He had begun it, but she was an active participant now, her breast voluptuously offered to the sensual onslaught of his parted lips when she knew she should be shrinking from them. Small, jerkily spasmodic movements stirred her whole body as she strained towards him, and he steadied her by sliding an arm about her waist, still intent on the proud thrust of the breast he was ravishing with such devastatingly effective skill.
Maria’s breath came short and shallow now, perspiration sprang from her pores in an explosion of heat, and the driven sound of her reluctant pleasure and need could no longer be contained, escaping her in a low, shivering cry as she flung back her head.
That was when Luke chose to end it, raising his head and examining the agonised tension that held her face and the taut, smooth line of her exposed throat with dark, glittering eyes.
‘I didn’t lie to you,’ he repeated tightly, withdrawing his arm from around her waist and stepping back.
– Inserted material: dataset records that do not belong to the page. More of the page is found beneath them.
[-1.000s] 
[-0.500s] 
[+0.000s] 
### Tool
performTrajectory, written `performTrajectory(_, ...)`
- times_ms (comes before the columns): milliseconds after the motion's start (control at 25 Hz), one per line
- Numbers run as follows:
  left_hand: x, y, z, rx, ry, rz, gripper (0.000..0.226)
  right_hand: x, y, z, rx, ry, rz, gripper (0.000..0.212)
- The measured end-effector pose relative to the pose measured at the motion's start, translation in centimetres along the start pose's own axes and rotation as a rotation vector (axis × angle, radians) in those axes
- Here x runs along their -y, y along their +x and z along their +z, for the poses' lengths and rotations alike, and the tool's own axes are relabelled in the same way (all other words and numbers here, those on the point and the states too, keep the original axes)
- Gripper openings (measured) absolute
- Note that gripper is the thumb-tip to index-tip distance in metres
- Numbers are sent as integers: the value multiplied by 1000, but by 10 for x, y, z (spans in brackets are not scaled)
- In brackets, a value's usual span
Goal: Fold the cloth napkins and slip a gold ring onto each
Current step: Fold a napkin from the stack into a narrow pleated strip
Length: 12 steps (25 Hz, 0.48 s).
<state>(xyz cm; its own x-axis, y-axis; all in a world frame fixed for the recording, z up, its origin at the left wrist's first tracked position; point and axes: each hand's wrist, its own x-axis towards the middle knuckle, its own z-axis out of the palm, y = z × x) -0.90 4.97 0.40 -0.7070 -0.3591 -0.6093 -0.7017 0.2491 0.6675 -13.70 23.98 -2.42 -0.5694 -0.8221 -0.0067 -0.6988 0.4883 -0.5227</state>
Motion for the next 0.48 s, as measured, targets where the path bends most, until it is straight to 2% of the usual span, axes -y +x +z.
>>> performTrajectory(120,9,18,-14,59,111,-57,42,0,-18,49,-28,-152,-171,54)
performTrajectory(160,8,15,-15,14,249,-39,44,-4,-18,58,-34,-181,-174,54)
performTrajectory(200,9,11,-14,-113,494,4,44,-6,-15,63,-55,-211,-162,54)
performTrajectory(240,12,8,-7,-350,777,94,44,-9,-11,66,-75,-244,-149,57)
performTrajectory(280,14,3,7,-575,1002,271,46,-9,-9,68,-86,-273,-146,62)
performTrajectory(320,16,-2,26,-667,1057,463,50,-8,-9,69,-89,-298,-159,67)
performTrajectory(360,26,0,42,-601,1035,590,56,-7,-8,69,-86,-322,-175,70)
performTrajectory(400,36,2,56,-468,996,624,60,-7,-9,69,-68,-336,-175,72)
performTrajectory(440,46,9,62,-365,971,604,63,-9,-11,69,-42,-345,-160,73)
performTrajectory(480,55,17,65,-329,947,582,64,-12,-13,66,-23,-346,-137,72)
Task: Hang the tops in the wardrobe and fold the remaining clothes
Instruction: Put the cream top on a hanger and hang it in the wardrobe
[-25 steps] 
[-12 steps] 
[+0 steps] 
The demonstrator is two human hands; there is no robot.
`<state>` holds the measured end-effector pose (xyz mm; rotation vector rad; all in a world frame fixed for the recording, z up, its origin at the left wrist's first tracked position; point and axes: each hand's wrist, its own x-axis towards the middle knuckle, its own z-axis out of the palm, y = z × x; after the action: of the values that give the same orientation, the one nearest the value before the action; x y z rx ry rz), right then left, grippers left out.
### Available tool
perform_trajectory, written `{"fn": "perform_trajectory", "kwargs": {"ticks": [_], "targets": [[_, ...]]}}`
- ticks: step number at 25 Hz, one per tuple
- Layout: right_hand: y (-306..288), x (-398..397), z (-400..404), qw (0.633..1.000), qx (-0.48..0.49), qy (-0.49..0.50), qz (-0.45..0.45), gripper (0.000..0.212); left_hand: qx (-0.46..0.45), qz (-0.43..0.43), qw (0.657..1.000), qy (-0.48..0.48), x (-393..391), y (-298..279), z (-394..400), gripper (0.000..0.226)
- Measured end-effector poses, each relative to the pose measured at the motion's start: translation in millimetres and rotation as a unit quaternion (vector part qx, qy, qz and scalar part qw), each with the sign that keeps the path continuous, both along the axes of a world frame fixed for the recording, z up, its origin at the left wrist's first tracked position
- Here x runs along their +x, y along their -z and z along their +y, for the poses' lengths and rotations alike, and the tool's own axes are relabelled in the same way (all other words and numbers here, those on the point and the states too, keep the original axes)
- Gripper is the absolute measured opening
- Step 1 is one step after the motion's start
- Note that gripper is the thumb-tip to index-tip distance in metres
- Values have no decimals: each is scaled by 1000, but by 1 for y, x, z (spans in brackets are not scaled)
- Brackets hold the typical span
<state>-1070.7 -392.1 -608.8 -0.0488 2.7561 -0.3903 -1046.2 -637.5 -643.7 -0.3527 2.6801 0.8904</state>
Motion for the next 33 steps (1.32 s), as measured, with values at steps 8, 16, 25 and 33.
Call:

I’m leaving now, and I’m not touching you again tonight, because the next time I touch you ‘I’II go on touching you. You do know that, don’t you?’
With Luke looking at her like that, a combination of desire and disgust hardening his features and his mouth somehow more richly sensual than it had looked before, Maria had no difficulty believing him. The threat was real, and more potent than ever.
‘Get out of here,’ she instructed him huskily, capable only of voicing her greatest need at that moment, no more.
‘I’ll be seeing you,’ he warned her casually, sketching a smile that went nowhere near his eyes, and then he had gone.
Maria locked the door and stood still, trying to control her breathing and slow her racing thoughts. Her glance fell, focusing on the front of her shirt, and heat burst to the surface of her skin as she saw the moist transparent circle left by Luke’s mouth, the fine material plastered revealingly to the darkened, sharply erect peak of her breast.
Damn him!
The anger obsessed her, but later she turned it on herself and found it mixed with shamed bewilderment. How could she? Pride alone should have made her indifferent to Luke’s touch, at the very least; old hatred and new resentment ought to make it repulsive.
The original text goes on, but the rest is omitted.